┌─ Source material

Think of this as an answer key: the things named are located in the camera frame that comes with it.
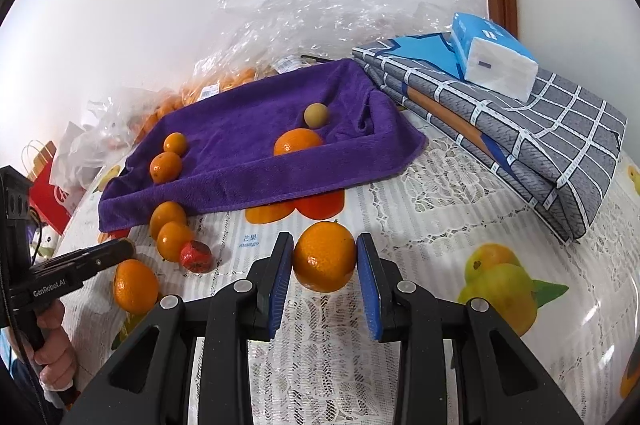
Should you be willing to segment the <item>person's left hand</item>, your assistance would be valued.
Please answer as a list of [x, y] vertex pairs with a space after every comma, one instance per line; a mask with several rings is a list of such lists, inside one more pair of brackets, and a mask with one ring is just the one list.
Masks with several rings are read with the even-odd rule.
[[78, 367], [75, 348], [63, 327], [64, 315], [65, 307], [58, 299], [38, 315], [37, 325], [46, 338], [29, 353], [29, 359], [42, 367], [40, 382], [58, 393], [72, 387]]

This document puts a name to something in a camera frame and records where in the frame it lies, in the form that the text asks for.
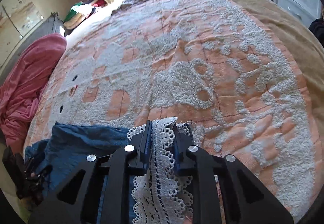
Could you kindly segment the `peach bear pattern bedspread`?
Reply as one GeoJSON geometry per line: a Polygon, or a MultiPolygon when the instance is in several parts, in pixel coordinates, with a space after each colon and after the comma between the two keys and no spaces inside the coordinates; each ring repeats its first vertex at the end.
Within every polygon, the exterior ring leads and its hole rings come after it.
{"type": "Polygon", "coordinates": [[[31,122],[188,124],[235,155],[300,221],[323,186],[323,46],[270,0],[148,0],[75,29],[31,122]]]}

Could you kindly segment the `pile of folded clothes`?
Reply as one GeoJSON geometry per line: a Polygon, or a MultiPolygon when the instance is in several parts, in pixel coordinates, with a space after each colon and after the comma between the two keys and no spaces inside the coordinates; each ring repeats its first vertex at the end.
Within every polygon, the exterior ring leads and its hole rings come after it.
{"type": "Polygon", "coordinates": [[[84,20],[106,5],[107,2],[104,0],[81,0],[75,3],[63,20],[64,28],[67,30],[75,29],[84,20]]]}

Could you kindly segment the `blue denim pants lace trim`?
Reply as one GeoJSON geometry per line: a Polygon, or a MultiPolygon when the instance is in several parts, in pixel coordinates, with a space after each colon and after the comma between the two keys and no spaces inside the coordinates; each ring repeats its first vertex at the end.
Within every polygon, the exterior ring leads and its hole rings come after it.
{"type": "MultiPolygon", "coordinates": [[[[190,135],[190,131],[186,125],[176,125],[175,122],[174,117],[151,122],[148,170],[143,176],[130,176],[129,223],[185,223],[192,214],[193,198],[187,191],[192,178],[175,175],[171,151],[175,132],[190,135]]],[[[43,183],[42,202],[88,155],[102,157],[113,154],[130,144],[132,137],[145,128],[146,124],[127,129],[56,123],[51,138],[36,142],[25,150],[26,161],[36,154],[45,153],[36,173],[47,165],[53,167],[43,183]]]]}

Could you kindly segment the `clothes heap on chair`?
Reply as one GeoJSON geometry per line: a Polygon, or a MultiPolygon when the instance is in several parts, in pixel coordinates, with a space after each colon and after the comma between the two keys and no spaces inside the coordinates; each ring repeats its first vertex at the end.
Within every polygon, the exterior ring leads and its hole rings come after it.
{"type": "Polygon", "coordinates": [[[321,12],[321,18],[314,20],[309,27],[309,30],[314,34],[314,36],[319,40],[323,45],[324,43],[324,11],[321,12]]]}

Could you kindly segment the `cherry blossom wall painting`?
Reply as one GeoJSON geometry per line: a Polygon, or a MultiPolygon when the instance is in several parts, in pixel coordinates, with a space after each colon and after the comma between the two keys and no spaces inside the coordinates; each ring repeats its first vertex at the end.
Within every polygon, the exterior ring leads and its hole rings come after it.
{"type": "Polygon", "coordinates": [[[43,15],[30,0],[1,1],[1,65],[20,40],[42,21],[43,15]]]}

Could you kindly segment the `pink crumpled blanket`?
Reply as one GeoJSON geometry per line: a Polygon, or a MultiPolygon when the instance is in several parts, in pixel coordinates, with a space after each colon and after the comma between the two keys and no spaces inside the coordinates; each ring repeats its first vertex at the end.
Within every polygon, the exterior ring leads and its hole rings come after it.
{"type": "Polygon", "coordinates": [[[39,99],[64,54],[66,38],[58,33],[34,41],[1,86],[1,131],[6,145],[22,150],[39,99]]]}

└─

→ **Work order**
Pictures aside, reproduce all of the data exactly.

→ **Written solution**
Think of this as an answer key: the things named are located in the camera frame that comes with it.
Should you be willing to segment the <item>person's left hand</item>, your assistance would be valued.
Please answer as a list of [x, y] vertex pairs with a space after every comma, one instance per line; a mask with several rings is a list of such lists, inside one more pair of brackets, and a mask with one ring is just the one list.
Masks with several rings are read with the even-odd rule.
[[78, 367], [75, 348], [63, 327], [64, 315], [65, 307], [58, 299], [38, 315], [37, 325], [46, 338], [29, 353], [29, 359], [42, 367], [40, 382], [58, 393], [72, 387]]

This document puts a name to something in a camera frame and records where in the frame it lies, in the form that the text asks for.
Could you kindly segment the `peach bear pattern bedspread`?
Reply as one GeoJSON geometry per line: a Polygon, or a MultiPolygon when the instance is in several parts, in pixel coordinates, with a space after each colon and after the comma between the two keys and no spaces inside the coordinates; each ring repeats its first vertex at the end.
Within every polygon, the exterior ring leads and its hole rings come after it.
{"type": "Polygon", "coordinates": [[[31,122],[188,124],[235,155],[300,221],[323,186],[323,46],[270,0],[148,0],[75,29],[31,122]]]}

Could you kindly segment the `pile of folded clothes`?
Reply as one GeoJSON geometry per line: a Polygon, or a MultiPolygon when the instance is in several parts, in pixel coordinates, with a space after each colon and after the comma between the two keys and no spaces inside the coordinates; each ring repeats its first vertex at the end.
Within every polygon, the exterior ring leads and its hole rings come after it.
{"type": "Polygon", "coordinates": [[[84,20],[106,5],[107,2],[104,0],[81,0],[75,3],[63,20],[64,28],[67,30],[75,29],[84,20]]]}

Could you kindly segment the `blue denim pants lace trim`?
Reply as one GeoJSON geometry per line: a Polygon, or a MultiPolygon when the instance is in several parts, in pixel coordinates, with a space after each colon and after the comma between the two keys and no spaces inside the coordinates; each ring repeats its first vertex at the end.
Within every polygon, the exterior ring leads and its hole rings come after it.
{"type": "MultiPolygon", "coordinates": [[[[190,135],[190,131],[186,125],[176,125],[175,122],[174,117],[151,122],[148,170],[143,176],[130,176],[129,223],[185,223],[192,214],[193,198],[187,191],[192,178],[175,175],[171,151],[175,132],[190,135]]],[[[43,183],[42,202],[88,155],[102,157],[113,154],[130,144],[132,137],[145,128],[146,124],[127,129],[56,123],[51,138],[36,142],[25,150],[26,161],[36,154],[45,153],[36,173],[47,165],[53,167],[43,183]]]]}

Could you kindly segment the `clothes heap on chair`?
Reply as one GeoJSON geometry per line: a Polygon, or a MultiPolygon when the instance is in several parts, in pixel coordinates, with a space after each colon and after the comma between the two keys and no spaces inside the coordinates; each ring repeats its first vertex at the end.
Within every polygon, the exterior ring leads and its hole rings come after it.
{"type": "Polygon", "coordinates": [[[321,12],[321,18],[314,20],[309,27],[309,30],[314,34],[314,36],[319,40],[323,45],[324,43],[324,11],[321,12]]]}

Could you kindly segment the `cherry blossom wall painting`?
Reply as one GeoJSON geometry per line: a Polygon, or a MultiPolygon when the instance is in several parts, in pixel coordinates, with a space after each colon and after the comma between the two keys and no spaces inside the coordinates; each ring repeats its first vertex at the end.
Within every polygon, the exterior ring leads and its hole rings come after it.
{"type": "Polygon", "coordinates": [[[43,15],[30,0],[1,1],[1,65],[20,40],[42,21],[43,15]]]}

Could you kindly segment the `pink crumpled blanket`?
Reply as one GeoJSON geometry per line: a Polygon, or a MultiPolygon when the instance is in several parts, in pixel coordinates, with a space after each colon and after the comma between the two keys and no spaces inside the coordinates; each ring repeats its first vertex at the end.
Within every polygon, the exterior ring leads and its hole rings come after it.
{"type": "Polygon", "coordinates": [[[39,99],[64,54],[66,38],[58,33],[34,41],[1,86],[1,131],[6,145],[22,150],[39,99]]]}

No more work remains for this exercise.